Savez-vous que c’est un oiseau de passage ?
Qu’il est de la race des immigrés ?
Vous qui ripaillez ce soir à vous en rendre malade
Savez-vous qu’à deux pas se trouve l’immigré,
Loin de sa famille, dans un foyer, comme un oiseau sur la branche ?
Vous qui regardez les lumières du sapin,
Cachant la pile des cadeaux,
La pauvre veuve qui va être expulsée a tout juste du pain d’épices
A donner à ses enfants, qui, pourtant, n’ont pas des appétits de moineaux.

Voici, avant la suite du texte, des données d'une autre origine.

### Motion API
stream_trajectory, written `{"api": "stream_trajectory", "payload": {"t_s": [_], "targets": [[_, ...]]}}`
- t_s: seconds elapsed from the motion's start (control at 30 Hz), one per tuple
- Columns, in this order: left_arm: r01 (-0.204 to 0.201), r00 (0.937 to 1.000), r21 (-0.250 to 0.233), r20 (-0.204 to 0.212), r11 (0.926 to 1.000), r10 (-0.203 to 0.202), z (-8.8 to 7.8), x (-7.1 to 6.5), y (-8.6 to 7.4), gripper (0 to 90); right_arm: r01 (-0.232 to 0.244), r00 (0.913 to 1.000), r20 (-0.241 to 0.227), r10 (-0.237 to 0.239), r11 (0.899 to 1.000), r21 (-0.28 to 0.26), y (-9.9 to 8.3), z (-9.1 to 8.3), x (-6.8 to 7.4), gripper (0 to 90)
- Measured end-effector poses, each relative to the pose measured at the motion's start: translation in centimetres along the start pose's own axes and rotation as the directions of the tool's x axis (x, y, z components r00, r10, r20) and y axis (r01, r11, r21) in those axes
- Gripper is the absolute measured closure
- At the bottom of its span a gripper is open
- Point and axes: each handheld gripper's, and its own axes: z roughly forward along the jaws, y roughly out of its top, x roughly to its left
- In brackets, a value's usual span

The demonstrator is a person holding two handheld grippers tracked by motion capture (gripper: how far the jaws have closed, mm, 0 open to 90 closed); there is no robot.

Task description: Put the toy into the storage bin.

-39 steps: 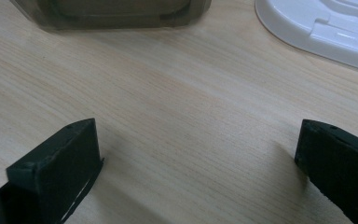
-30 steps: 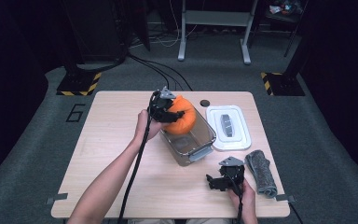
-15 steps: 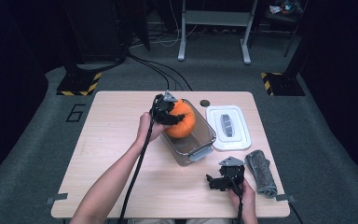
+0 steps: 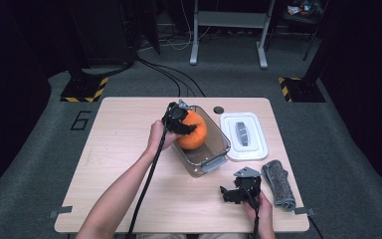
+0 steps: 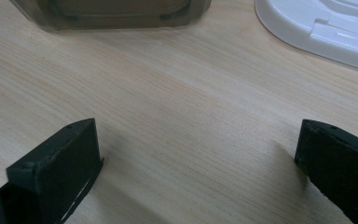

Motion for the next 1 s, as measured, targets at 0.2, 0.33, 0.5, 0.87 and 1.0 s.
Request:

Vous qui vous enivrez de vin, vous qui cherchez le bonheur en vain,
Eh bien, ce petit couché dans une mangeoire se sent pousser des ailes
Pour voler au secours de tous les canards boiteux de la terre
Vous qui vous entassez ce soir dans vos belles églises
Pour regarder l’enfant de l’immigré, bercé par le chant de l’amour,
Innocent, telle une blanche colombe,
Vous qui chantez de beaux cantiques avec des voix de rossignol
Ou roucoulez comme des tourterelles…
Vous n’avez rien compris !
Heureux ceux qui ont faim et soif de justice,
Ceux qui seront toujours les dindons de la farce !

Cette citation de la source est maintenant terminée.